Renné Slegers made several adjustments from the weekend’s domestic win, bringing in Lotte Wubben-Moy for the injured teenager Katie Reid, sidelined with a groin issue.
From the start, the pattern was familiar. Arsenal controlled the ball — nearly seventy percent of it — yet struggled to translate possession into purpose. The rhythm was neat but bloodless, the final third still haunted by hesitation. Benfica, organized and confident at home, surpassed them for precision: five shots to Arsenal’s equal number, two on target to Arsenal’s none.
Beth Mead offered the first glimpse of danger in the 19th minute, her free kick curling over the wall and brushing the roof of the net. Benfica replied instantly, Diana Silva forcing Daphne van Domselaar to guard her near post with sharp reflexes.
Wubben-Moy, unmarked on 29 minutes, sent a header wide from Kyra Cooney-Cross’s corner — a moment that seemed to sum up Arsenal’s half: opportunity without incision. Van Domselaar, once more, kept them level before the interval, diving low to parry Diana Gomes’s header in a save of stunning reaction and control.
Kim Little fired over early after the restart, but the breakthrough finally arrived on 57 minutes. Cooney-Cross spread the play wide to Alessia Russo, who found Mariona Caldentey cutting in from the left. Mead’s run drew confusion in the Benfica defence; centre-back Diana Gomes mistimed her clearance, the ball ricocheting towards goal before Russo applied the decisive touch. Fortune, not flourish — but champions often thrive on such margins.

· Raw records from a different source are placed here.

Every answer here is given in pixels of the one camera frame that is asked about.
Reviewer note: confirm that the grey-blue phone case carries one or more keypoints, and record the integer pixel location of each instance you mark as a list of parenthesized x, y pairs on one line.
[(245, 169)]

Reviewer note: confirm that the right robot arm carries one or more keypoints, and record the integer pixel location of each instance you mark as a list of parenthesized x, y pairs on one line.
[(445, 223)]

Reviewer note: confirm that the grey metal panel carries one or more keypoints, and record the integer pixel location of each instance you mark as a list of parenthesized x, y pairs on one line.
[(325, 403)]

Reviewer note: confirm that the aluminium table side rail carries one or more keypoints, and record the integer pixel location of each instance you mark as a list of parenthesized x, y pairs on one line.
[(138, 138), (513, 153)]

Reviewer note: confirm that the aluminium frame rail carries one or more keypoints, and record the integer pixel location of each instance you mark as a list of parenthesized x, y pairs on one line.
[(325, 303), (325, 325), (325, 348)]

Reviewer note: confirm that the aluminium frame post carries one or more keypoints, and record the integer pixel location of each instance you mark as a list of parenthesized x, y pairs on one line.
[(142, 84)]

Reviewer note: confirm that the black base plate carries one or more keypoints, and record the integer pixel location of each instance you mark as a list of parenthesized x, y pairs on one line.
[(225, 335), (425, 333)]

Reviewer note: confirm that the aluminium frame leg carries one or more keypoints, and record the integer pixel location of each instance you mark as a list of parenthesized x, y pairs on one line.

Slegers, seeking calm, turned to her bench. Stina Blackstenius and Chloe Kelly entered with half an hour to play, followed later by Caitlin Foord. The tempo lifted, but Benfica continued to press, Letícia Almeida’s strike over the bar serving as a reminder that the game was not yet safe.
Only in the 89th minute did Arsenal breathe freely. Kelly, ever inventive from set pieces, rolled a clever low free-kick into the area, Russo reacting fastest to steer it home.
Arsenal left Lisbon with a clean sheet, three points, and the quiet satisfaction of a side that has rediscovered its footing.